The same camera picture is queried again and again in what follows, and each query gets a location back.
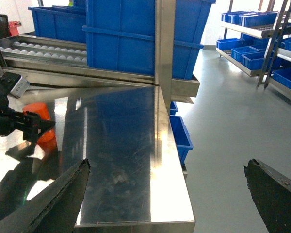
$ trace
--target shelving rack
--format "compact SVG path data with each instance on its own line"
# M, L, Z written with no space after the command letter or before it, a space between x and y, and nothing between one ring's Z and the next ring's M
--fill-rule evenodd
M287 18L285 23L291 23L291 13L288 12L287 15L289 15L289 17ZM283 49L283 48L277 48L275 50L274 58L275 57L279 57L279 58L282 58L284 60L291 62L291 51ZM261 77L260 77L259 81L260 81L260 83L264 84L264 88L266 88L268 86L268 84L271 84L281 94L283 94L287 98L291 99L291 90L272 78L271 69L268 70L268 75L266 77L265 82L261 81Z
M233 0L230 3L229 12L232 9ZM274 8L275 0L270 0L268 3L267 11L272 11ZM286 12L285 9L287 5L289 5L289 10ZM263 0L260 1L259 10L261 10L263 5ZM237 66L240 70L246 73L250 77L258 76L258 86L264 84L265 88L267 87L268 83L272 84L277 90L279 90L282 94L286 97L291 99L291 90L285 87L284 85L278 83L274 79L271 78L271 70L272 65L276 57L280 57L282 59L288 60L291 62L291 52L285 49L281 49L278 45L281 43L283 35L290 35L291 34L291 26L288 23L291 23L291 1L284 0L281 6L281 9L278 11L276 20L274 25L264 25L259 27L243 27L240 25L235 25L227 22L221 22L221 26L225 28L224 39L226 38L227 29L231 29L234 31L241 32L243 34L258 38L258 39L265 39L269 38L269 43L264 55L264 61L262 65L262 69L260 70L249 70L247 67L243 66L240 62L236 61L231 57L231 50L222 51L216 48L217 52L220 56L225 57L235 66ZM274 56L271 59L272 51L275 51Z

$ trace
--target orange object
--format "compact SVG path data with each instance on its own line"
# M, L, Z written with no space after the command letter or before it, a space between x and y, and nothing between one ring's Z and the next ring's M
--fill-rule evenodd
M38 113L41 119L50 120L48 107L45 103L28 104L23 108L23 113L26 114L26 112ZM50 131L46 132L42 137L40 137L38 143L48 142L53 137L55 137L55 131L54 129L51 129Z
M9 30L10 30L11 36L19 35L17 27L20 27L20 26L21 26L21 22L19 21L9 22Z

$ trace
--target metal frame
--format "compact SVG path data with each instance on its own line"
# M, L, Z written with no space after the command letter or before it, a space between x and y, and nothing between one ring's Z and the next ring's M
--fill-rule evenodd
M156 0L155 85L160 86L170 110L176 0Z
M288 12L285 12L286 6L289 2L290 2L289 10L288 10ZM261 84L264 84L264 88L267 88L267 86L268 86L269 80L271 78L272 66L273 66L274 60L275 60L276 55L277 55L279 44L281 43L281 40L283 37L284 29L287 27L289 17L284 18L284 22L282 25L281 25L281 22L282 22L282 19L284 17L284 14L286 13L287 15L289 15L290 11L291 11L291 0L284 0L282 3L281 9L278 12L277 17L276 17L276 21L274 24L274 35L272 36L272 39L270 39L270 41L267 45L267 48L266 48L266 53L264 55L264 63L263 63L263 67L262 67L262 73L259 76L258 86ZM271 59L271 63L268 67L273 50L275 50L275 54L274 54L273 58ZM267 74L265 82L263 82L265 72L267 72L268 74Z
M250 77L255 77L261 73L260 69L259 70L249 70L247 67L242 65L240 62L236 61L234 58L231 57L230 50L222 51L222 50L216 48L216 51L220 54L220 56L223 56L226 59L228 59L231 63L233 63L235 66L237 66L240 70L245 72Z

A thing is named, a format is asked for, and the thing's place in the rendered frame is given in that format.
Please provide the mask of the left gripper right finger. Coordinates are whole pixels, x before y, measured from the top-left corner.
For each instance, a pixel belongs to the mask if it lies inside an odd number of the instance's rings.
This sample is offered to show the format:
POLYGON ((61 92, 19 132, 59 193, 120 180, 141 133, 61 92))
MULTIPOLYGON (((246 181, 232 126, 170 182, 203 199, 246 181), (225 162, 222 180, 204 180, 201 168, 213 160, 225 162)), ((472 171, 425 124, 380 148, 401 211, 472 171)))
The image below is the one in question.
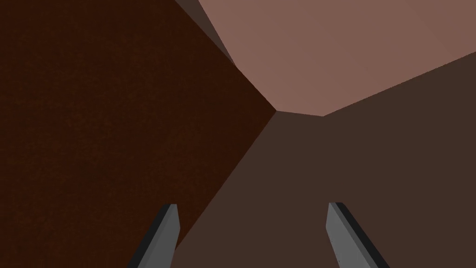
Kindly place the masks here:
POLYGON ((390 268, 343 203, 328 205, 325 228, 339 268, 390 268))

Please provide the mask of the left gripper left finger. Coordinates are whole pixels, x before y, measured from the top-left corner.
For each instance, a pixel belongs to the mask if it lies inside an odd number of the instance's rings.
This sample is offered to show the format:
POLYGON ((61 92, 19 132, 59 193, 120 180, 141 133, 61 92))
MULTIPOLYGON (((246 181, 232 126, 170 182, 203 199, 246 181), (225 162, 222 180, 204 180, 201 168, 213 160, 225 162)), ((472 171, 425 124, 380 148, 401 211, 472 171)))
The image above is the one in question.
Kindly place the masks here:
POLYGON ((163 205, 142 238, 127 268, 170 268, 179 232, 177 205, 163 205))

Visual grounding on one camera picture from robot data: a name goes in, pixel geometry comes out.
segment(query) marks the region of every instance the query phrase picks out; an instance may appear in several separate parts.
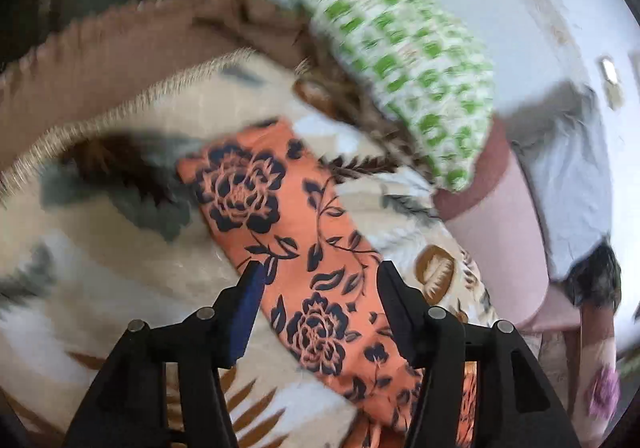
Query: wall
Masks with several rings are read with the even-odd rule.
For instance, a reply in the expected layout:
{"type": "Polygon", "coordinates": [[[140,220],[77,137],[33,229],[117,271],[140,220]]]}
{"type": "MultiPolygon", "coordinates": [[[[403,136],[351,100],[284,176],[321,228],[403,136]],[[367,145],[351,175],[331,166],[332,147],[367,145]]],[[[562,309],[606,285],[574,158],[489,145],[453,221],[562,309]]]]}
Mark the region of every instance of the wall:
{"type": "MultiPolygon", "coordinates": [[[[577,44],[584,77],[600,98],[607,129],[613,182],[612,244],[623,269],[623,300],[616,316],[620,349],[640,340],[633,312],[640,301],[635,247],[640,245],[640,104],[628,54],[640,50],[640,28],[623,0],[550,0],[566,21],[577,44]],[[626,104],[618,112],[606,107],[596,60],[613,58],[625,87],[626,104]]],[[[568,79],[545,27],[530,0],[440,0],[481,38],[495,62],[495,108],[510,116],[537,104],[568,79]]]]}

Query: orange fabric
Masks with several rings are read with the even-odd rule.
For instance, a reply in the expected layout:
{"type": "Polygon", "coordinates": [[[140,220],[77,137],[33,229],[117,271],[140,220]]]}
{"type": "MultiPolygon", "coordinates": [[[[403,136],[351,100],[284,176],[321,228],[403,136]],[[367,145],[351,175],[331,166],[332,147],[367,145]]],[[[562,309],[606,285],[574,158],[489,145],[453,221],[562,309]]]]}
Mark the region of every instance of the orange fabric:
{"type": "Polygon", "coordinates": [[[380,425],[406,431],[421,372],[392,339],[376,287],[381,256],[289,124],[271,121],[216,141],[181,160],[178,174],[236,269],[250,260],[264,265],[260,305],[284,346],[379,423],[376,438],[380,425]]]}

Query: green and white pillow
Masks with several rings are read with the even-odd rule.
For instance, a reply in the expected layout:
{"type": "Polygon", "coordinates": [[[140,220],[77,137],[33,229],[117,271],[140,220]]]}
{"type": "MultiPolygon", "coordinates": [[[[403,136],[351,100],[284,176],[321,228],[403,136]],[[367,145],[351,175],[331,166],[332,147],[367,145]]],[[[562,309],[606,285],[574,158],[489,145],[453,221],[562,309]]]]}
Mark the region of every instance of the green and white pillow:
{"type": "Polygon", "coordinates": [[[489,132],[493,73],[482,46],[435,0],[273,0],[313,30],[389,117],[417,139],[436,186],[462,190],[489,132]]]}

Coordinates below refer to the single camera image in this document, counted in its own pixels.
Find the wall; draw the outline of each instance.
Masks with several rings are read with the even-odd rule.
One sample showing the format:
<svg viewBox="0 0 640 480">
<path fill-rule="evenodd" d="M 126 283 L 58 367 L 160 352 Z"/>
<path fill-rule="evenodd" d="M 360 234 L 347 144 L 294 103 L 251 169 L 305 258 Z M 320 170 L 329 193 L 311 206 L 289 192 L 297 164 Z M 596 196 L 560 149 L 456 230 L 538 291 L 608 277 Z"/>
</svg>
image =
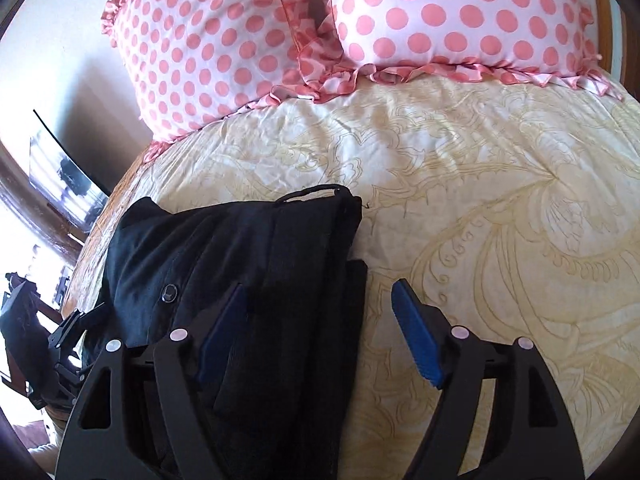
**********
Show each line in the entries that holds the string "camera".

COMPLETED EXERCISE>
The same camera picture is queried again and again in what follows, and each query gets a location back.
Visual grounding on one camera picture from robot data: a name goes in, pixel geometry comes out.
Coordinates below refer to the single camera image in this document, counted in its own pixels.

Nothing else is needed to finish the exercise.